[PATCH v3 4/4] mm/mempolicy: change cur_il_weight to atomic and carry the node with it

Gregory Price <gourry.memverge@xxxxxxxxx> · Thu, 25 Jan 2024 13:43:45 -0500

In the prior patch, we carry only the current weight for a weighted
interleave round with us across calls through the allocator path.

node = next_node_in(current->il_prev, pol->nodemask)
pol->cur_il_weight <--- this weight applies to the above node

This separation of data can cause a race condition.

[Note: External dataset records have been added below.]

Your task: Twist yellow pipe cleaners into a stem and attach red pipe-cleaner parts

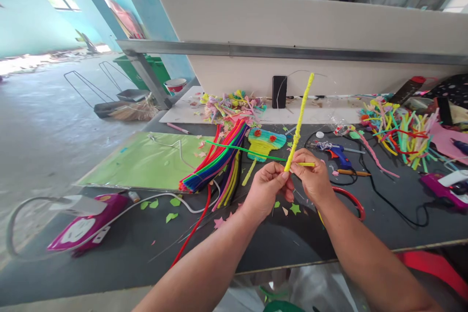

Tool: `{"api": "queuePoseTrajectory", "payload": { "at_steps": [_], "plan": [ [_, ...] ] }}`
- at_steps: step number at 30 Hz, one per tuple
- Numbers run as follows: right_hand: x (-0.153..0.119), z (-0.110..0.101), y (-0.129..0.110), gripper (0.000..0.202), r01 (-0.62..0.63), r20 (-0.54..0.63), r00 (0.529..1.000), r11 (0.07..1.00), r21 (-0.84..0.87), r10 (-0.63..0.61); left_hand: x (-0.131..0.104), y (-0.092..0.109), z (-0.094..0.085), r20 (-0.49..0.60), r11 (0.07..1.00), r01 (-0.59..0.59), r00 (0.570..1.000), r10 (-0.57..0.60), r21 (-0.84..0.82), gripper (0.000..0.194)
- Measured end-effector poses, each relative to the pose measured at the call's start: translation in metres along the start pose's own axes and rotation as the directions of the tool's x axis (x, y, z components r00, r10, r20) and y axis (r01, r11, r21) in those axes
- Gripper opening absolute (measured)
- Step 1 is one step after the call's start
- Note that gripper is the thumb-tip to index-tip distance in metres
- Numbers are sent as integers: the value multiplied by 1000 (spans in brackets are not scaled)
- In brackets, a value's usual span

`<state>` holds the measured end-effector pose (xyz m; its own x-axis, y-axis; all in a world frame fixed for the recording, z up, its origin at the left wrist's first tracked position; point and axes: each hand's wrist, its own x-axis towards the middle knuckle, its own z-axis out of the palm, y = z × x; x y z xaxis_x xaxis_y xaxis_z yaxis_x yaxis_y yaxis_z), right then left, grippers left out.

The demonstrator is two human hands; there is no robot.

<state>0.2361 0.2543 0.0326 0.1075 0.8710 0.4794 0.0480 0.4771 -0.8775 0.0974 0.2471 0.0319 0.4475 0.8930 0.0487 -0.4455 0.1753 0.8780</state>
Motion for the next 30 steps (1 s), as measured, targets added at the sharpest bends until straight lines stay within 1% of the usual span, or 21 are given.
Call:
{"api": "queuePoseTrajectory", "payload": {
  "at_steps": [5,8,11,13,15,17,20,22,24,26,30],
  "plan": [
    [0,1,0,11,-59,35,998,997,56,57,0,0,0,-34,999,-31,999,33,39,27],
    [0,3,1,10,-34,36,999,999,25,33,0,-1,-1,-68,994,-61,995,67,87,25],
    [-2,4,4,8,21,-6,1000,996,-87,-22,0,-6,0,-127,974,-91,985,119,206,23],
    [-3,5,6,8,37,-28,999,988,-149,-42,0,-10,0,-182,944,-109,968,172,311,23],
    [-3,5,8,7,26,-42,999,991,-129,-32,-1,-12,2,-205,925,-114,958,199,362,23],
    [-2,3,9,6,-6,-54,999,1000,-14,5,-2,-9,5,-163,945,-99,974,156,311,23],
    [1,0,7,4,-71,-32,997,984,164,77,-4,1,8,-13,992,-32,999,34,121,24],
    [3,-2,4,4,-102,8,995,974,204,103,-4,8,8,76,1000,29,997,-30,11,27],
    [3,-3,1,5,-118,44,993,971,206,111,-4,12,7,132,995,85,988,-77,-53,27],
    [3,-3,-1,4,-120,58,992,972,204,111,-3,13,4,156,991,114,983,-101,-75,24],
    [2,-1,-2,5,-87,68,995,983,163,77,-1,11,0,128,992,105,987,-95,-71,22]
  ]
}}
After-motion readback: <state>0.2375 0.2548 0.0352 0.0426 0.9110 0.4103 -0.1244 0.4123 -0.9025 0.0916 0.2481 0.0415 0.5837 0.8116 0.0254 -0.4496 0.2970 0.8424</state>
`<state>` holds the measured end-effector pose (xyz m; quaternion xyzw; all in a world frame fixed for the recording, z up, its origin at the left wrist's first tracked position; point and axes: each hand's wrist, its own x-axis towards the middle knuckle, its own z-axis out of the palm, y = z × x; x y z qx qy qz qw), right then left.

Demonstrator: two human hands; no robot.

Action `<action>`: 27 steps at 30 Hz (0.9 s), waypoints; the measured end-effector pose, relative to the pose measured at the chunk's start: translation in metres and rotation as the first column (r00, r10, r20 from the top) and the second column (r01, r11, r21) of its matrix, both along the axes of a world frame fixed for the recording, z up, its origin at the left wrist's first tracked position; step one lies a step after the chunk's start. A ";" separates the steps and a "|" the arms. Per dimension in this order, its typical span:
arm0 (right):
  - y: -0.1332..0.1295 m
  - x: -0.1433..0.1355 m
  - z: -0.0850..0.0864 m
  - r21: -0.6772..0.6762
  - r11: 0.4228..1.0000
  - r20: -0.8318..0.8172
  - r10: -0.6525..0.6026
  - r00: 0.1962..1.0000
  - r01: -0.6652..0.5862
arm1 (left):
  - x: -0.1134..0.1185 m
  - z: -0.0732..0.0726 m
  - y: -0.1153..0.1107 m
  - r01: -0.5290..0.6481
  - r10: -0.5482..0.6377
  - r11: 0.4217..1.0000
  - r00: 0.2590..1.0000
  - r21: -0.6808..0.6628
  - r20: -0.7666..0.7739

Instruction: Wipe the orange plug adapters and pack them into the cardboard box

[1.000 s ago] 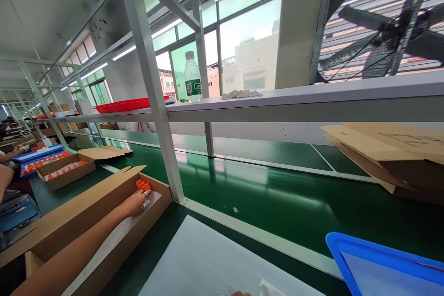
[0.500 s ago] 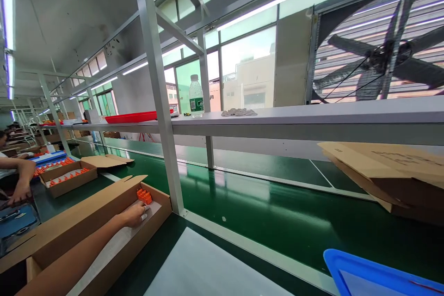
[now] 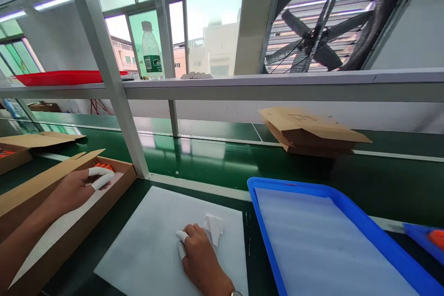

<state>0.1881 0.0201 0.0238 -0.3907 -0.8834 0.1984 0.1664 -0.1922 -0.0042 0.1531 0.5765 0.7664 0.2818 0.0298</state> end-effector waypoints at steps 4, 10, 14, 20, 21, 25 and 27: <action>0.003 0.004 0.004 0.102 0.994 0.040 -0.042 0.998 0.038 | 0.073 -0.030 -0.019 0.450 -0.446 0.878 0.893 -0.165 0.060; 0.021 0.026 0.011 0.246 0.900 0.113 -0.396 0.911 0.361 | 0.142 -0.108 -0.019 0.637 -0.685 0.641 0.726 -0.428 0.055; 0.026 0.033 0.007 0.181 0.912 0.244 -0.405 0.881 0.369 | 0.149 -0.134 -0.022 0.637 -0.699 0.629 0.714 -0.446 0.036; 0.026 0.033 0.009 0.170 0.937 0.292 -0.343 0.893 0.304 | 0.156 -0.135 -0.030 0.594 -0.688 0.606 0.725 -0.529 0.025; 0.026 0.033 0.009 0.176 0.939 0.298 -0.337 0.893 0.295 | 0.158 -0.134 -0.030 0.585 -0.686 0.602 0.727 -0.543 0.024; 0.027 0.030 0.008 0.192 0.945 0.332 -0.318 0.888 0.266 | 0.156 -0.128 -0.016 0.628 -0.725 0.599 0.688 -0.497 -0.004; 0.028 0.029 0.008 0.175 0.947 0.355 -0.316 0.880 0.270 | 0.146 -0.124 0.002 0.663 -0.751 0.603 0.659 -0.445 -0.036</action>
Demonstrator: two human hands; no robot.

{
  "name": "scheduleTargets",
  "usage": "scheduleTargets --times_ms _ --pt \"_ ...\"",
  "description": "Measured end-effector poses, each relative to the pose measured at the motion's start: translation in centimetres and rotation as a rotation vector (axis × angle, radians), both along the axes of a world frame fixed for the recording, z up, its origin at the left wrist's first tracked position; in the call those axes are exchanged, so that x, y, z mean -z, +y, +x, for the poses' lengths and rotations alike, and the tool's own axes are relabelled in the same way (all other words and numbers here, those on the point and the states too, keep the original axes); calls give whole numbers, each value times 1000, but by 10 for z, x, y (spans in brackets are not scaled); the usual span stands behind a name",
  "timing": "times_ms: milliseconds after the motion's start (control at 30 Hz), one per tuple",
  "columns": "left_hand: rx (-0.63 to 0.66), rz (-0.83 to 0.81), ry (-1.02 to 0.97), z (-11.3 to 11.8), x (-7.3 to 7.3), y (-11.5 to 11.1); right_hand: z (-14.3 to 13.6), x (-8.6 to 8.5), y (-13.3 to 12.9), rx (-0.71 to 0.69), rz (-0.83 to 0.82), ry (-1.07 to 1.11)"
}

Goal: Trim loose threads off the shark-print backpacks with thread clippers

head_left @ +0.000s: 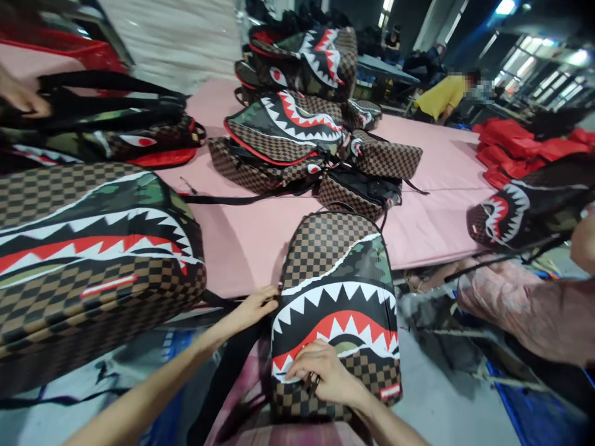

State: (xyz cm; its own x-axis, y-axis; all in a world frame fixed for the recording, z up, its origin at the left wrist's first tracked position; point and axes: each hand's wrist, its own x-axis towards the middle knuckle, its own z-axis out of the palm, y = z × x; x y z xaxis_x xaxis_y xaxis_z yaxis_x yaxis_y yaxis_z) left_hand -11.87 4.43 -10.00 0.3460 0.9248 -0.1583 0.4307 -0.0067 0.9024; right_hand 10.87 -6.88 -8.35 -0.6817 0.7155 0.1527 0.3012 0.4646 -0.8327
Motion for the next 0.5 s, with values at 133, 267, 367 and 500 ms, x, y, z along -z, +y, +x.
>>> scheduleTargets --times_ms 133,267,367,500 --pt "14 122 157 -22 -11 -38 4 -28 -5 -26 -52 100" --pt "6 203 180 -27 -47 -50 7 -53 -13 78 -127 211" --pt "-29 60 115 -32 -61 -47 -1 -39 -14 19 -45 167" --pt "-437 -78 -24 -41 -65 -6 -27 5 -14 -95 57 0"
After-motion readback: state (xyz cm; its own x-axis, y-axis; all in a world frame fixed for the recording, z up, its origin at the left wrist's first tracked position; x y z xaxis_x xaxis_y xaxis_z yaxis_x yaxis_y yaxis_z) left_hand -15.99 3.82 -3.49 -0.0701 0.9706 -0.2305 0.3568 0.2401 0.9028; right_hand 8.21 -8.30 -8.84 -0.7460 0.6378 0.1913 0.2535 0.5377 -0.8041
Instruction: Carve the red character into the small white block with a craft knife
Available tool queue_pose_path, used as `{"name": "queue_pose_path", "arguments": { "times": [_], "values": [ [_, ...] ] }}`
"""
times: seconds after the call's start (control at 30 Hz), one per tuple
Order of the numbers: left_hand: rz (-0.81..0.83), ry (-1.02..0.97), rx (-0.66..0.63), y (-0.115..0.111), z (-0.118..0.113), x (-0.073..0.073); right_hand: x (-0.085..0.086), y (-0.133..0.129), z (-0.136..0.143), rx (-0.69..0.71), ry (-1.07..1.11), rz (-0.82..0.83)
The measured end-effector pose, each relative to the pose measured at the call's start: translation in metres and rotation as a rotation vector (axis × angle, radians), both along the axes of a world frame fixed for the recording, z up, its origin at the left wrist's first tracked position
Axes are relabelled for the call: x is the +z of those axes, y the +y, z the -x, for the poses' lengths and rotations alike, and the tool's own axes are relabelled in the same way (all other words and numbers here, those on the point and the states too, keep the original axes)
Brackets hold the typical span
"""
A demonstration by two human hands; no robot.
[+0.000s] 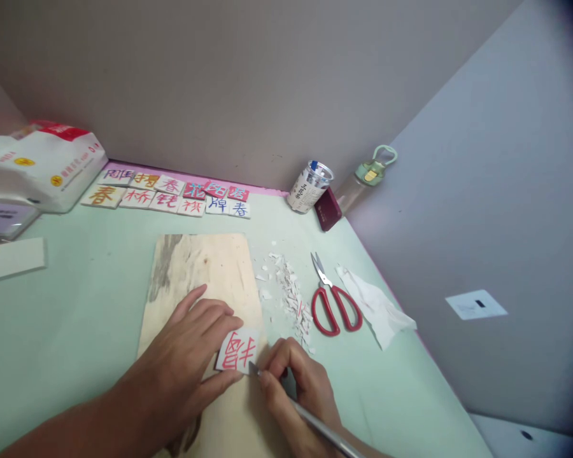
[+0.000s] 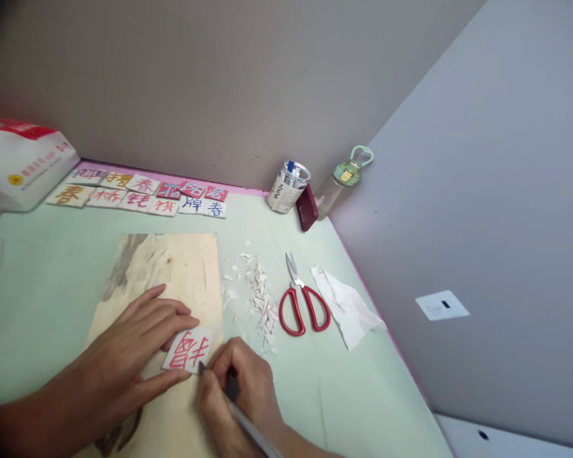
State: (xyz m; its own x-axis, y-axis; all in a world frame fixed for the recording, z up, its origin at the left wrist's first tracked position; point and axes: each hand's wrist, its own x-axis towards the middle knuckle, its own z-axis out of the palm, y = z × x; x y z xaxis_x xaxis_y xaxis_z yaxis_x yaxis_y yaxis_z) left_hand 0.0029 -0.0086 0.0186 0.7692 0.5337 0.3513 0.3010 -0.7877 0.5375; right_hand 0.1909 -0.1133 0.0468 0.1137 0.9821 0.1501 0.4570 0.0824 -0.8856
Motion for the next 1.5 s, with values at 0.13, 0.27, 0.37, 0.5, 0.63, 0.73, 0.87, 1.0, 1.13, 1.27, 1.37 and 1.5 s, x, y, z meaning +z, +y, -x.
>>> {"name": "queue_pose_path", "arguments": {
  "times": [0.13,0.27,0.37,0.5,0.63,0.73,0.87,1.0,1.13,1.27,1.37,1.5],
  "values": [
    [-0.006,-0.005,0.005,0.000,0.000,0.000,0.001,0.000,0.001,0.006,0.007,0.015],
    [-0.012,-0.012,0.006,0.000,0.000,0.000,0.000,0.000,0.001,0.011,-0.009,0.021],
    [-0.010,-0.007,-0.001,0.000,0.000,0.000,-0.001,0.000,0.000,0.009,-0.007,0.010],
    [-0.020,0.013,-0.006,0.001,0.001,0.000,-0.003,-0.002,0.001,0.024,-0.018,0.014],
    [-0.026,0.010,-0.001,0.003,0.001,-0.002,-0.004,-0.001,-0.001,0.045,-0.031,-0.011],
    [-0.027,-0.011,-0.011,0.004,0.001,-0.002,-0.001,0.004,-0.006,0.156,-0.161,-0.148],
    [-0.032,-0.003,-0.029,0.006,0.002,0.000,0.012,0.011,-0.017,0.389,-0.414,-0.250],
    [-0.017,0.025,-0.018,0.006,0.003,0.002,0.027,0.013,-0.023,0.484,-0.439,-0.109],
    [-0.016,0.019,-0.008,0.005,0.004,0.002,0.028,0.011,-0.024,0.483,-0.367,-0.046],
    [-0.012,0.028,-0.015,0.006,0.004,0.002,0.025,0.008,-0.025,0.448,-0.289,-0.034],
    [-0.020,0.017,-0.015,0.006,0.003,0.001,0.022,0.008,-0.022,0.380,-0.261,-0.052],
    [-0.048,-0.004,-0.004,0.005,0.003,0.000,0.009,0.006,-0.015,0.285,-0.198,-0.081]
  ]
}}
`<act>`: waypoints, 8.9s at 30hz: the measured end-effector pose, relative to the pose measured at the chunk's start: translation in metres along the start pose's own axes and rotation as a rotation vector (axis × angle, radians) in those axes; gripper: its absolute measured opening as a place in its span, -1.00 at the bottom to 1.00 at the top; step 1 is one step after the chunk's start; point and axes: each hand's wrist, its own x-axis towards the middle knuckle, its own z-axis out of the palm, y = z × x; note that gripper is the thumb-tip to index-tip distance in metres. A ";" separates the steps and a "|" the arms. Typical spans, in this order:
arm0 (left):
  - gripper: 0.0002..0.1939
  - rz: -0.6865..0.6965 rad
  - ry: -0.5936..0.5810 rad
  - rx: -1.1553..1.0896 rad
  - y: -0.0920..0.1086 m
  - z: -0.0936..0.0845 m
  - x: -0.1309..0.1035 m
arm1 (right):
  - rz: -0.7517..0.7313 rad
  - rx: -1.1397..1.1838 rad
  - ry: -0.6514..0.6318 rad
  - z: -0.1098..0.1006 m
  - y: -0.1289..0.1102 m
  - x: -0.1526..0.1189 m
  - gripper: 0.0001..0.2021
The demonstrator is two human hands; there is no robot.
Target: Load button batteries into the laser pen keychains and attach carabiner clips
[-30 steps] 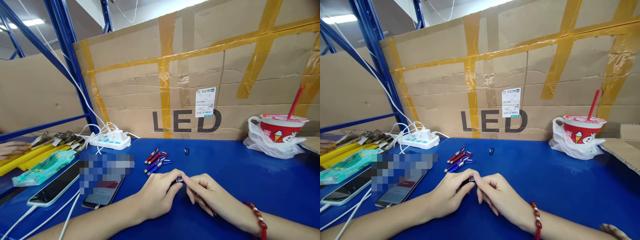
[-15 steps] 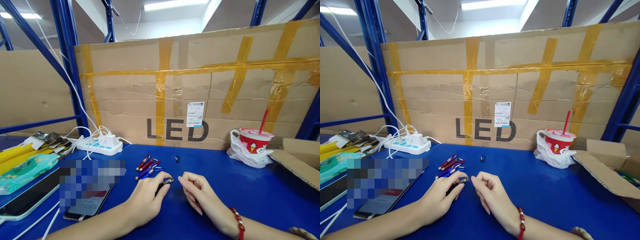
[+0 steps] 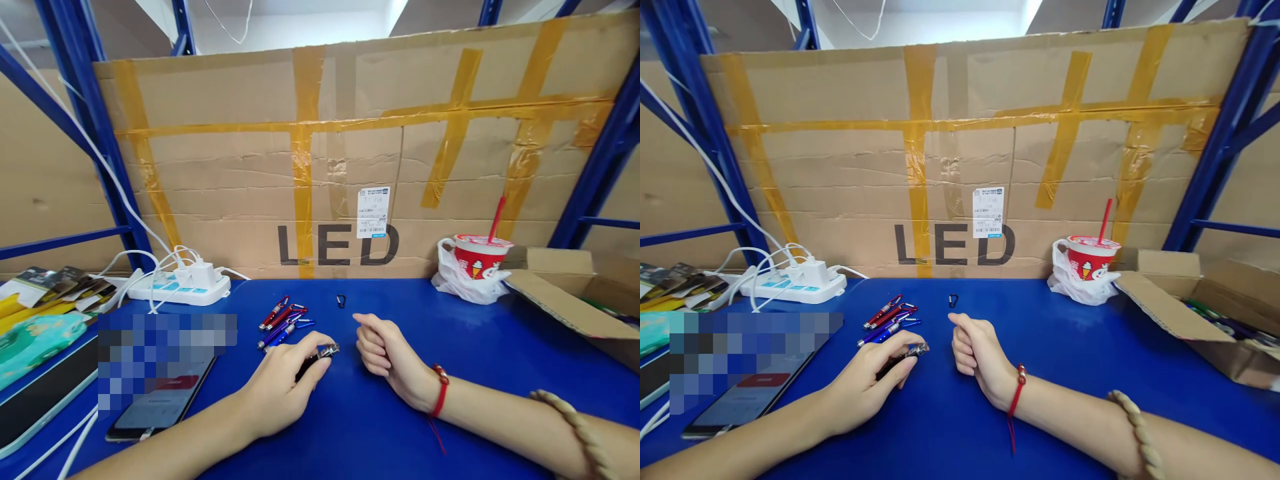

If a cgroup-initiated task migration or mems_allowed change occurs
from outside the context of the task, this can cause the weight to
become stale, meaning we may end using that weight to allocate
memory on the wrong node.

Example:
  1) task A sets (cur_il_weight = 8) and (current->il_prev) to
     node0. node1 is the next set bit in pol->nodemask
  2) rebind event occurs, removing node1 from the nodemask.
     node2 is now the next set bit in pol->nodemask
     cur_il_weight is now stale.
  3) allocation occurs, next_node_in(il_prev, nodes) returns
     node2. cur_il_weight is now applied to the wrong node.

The upper level allocator logic must still enforce mems_allowed,
so this isn't dangerous, but it is innaccurate.

Just clearing the weight is insufficient, as it creates two more
race conditions.  The root of the issue is the separation of weight
and node data between nodemask and cur_il_weight.

To solve this, update cur_il_weight to be an atomic_t, and place the
node that the weight applies to in the upper bits of the field:

atomic_t cur_il_weight
	node bits 32:8
	weight bits 7:0

Now retrieving or clearing the active interleave node and weight
is a single atomic operation, and we are not dependent on the
potentially changing state of (pol->nodemask) to determine what
node the weight applies to.

Two special observations:
- if the weight is non-zero, cur_il_weight must *always* have a
  valid node number, e.g. it cannot be NUMA_NO_NODE (-1).
  This is because we steal the top byte for the weight.

- MAX_NUMNODES is presently limited to 1024 or less on every
  architecture. This would permanently limit MAX_NUMNODES to
  an absolute maximum of (1 << 24) to avoid overflows.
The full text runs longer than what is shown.